Chris Cooper appears briefly as Doug's incarcerated father, glimpsed only during one scene set at the state's maximum-security prison in Walpole. Father and son have one prickly conversation with echoes that surface during a later encounter Doug has with Fergie Colm, a florist who's actually the local front for money laundering, drug dealing and other criminal enterprises. Colm is played by the incomparable Pete Postlethwaite, who makes the guy flat-out scary.

Oscar-winning cinematographer Robert Elswit (There Will Be Blood) varies both grain and color palette, depending on geography. Doug and his buddies inhabit grimy, dark-hued streets that match production designer Sharon Seymour's dreary buildings, whether dive bars or cheerless apartments; the mere act of breathing seems unhealthy here, as the very atmosphere Elswit captures seems laden with fine particles of soot.

In contrast, Claire's world is brighter, cleaner and cheerier, particularly when she seeks refuge by toiling in a community garden.

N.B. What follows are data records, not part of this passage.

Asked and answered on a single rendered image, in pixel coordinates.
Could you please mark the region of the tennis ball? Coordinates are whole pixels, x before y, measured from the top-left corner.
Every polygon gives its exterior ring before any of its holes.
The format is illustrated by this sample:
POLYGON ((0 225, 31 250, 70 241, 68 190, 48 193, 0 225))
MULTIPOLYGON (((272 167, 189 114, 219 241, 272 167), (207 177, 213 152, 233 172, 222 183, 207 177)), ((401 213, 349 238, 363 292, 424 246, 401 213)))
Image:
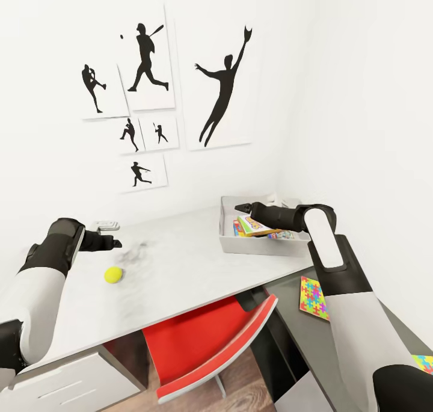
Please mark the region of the tennis ball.
POLYGON ((104 275, 104 278, 108 283, 116 283, 121 279, 121 277, 122 270, 115 266, 109 268, 104 275))

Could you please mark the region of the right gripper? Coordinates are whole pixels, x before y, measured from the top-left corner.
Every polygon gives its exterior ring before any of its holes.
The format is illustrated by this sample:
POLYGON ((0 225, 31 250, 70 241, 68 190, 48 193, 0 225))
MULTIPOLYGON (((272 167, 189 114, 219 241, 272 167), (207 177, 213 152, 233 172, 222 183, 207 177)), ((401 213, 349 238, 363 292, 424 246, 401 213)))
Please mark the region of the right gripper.
POLYGON ((239 204, 238 206, 235 206, 234 209, 250 214, 251 219, 263 224, 266 227, 269 227, 270 229, 282 230, 283 228, 280 227, 279 218, 281 212, 287 208, 270 207, 265 206, 260 202, 254 202, 252 204, 239 204))

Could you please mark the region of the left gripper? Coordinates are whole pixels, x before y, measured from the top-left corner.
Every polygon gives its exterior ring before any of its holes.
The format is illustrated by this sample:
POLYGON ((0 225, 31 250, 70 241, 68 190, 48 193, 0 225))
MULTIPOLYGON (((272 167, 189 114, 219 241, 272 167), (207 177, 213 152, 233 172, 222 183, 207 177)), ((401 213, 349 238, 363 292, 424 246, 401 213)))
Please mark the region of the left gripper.
POLYGON ((122 248, 122 243, 118 239, 114 239, 112 235, 98 235, 97 233, 92 232, 93 241, 92 243, 85 249, 80 249, 79 252, 82 251, 111 251, 113 248, 122 248))

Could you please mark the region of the jigsaw puzzle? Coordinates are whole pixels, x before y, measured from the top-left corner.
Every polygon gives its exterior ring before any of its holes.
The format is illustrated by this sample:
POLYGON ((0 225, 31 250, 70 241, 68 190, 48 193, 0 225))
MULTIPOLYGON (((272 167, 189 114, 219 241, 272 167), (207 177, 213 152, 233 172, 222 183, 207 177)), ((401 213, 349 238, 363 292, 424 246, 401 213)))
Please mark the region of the jigsaw puzzle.
POLYGON ((432 356, 413 356, 422 371, 433 375, 433 357, 432 356))
POLYGON ((307 313, 329 320, 327 305, 325 304, 322 289, 318 281, 301 277, 299 308, 307 313))

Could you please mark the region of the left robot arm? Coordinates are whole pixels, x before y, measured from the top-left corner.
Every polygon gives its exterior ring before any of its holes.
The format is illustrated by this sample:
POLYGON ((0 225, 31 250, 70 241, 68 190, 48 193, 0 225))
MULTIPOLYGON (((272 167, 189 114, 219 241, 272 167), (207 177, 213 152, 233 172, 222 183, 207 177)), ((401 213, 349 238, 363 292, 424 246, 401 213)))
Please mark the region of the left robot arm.
POLYGON ((58 218, 43 243, 30 247, 24 265, 0 296, 0 392, 48 353, 64 283, 78 252, 122 248, 112 235, 101 235, 118 230, 117 221, 94 221, 87 230, 76 219, 58 218))

Superficially, The Town bears similarities to the recent Takers, which also opens with a heist meticulously masterminded by a capable crew of young thugs, and then climaxes with an even larger  and ill-advised  caper. But the protagonists in Takers don't feel terribly real, and the fusillade of gunfire at the end is strictly cartoon violence ... whereas every well-placed bullet in Affleck's film makes us flinch, certain of the likely damage to characters who've become quite real.

Which is not to say Affleck avoids some of the basic genre demands. He stages a great vehicular chase roughly midway through this narrative: all the more exciting for the care with which it's filmed, so that we're easily able to follow every turn and shriek of torn metal. Editor Dylan Tichenor clearly understands that such scenes don't work if too many smash-cuts render the action incomprehensible; points to him and Affleck for doing it properly.

With two accomplished dramas under his belt, I wouldn't be surprised if Affleck started spending even more time behind the camera; indeed, I hope he does.

Ironically, Boston may not appreciate Affleck's skill, because this much is certain: I can't imagine anybody wanting to move to Charlestown any time soon!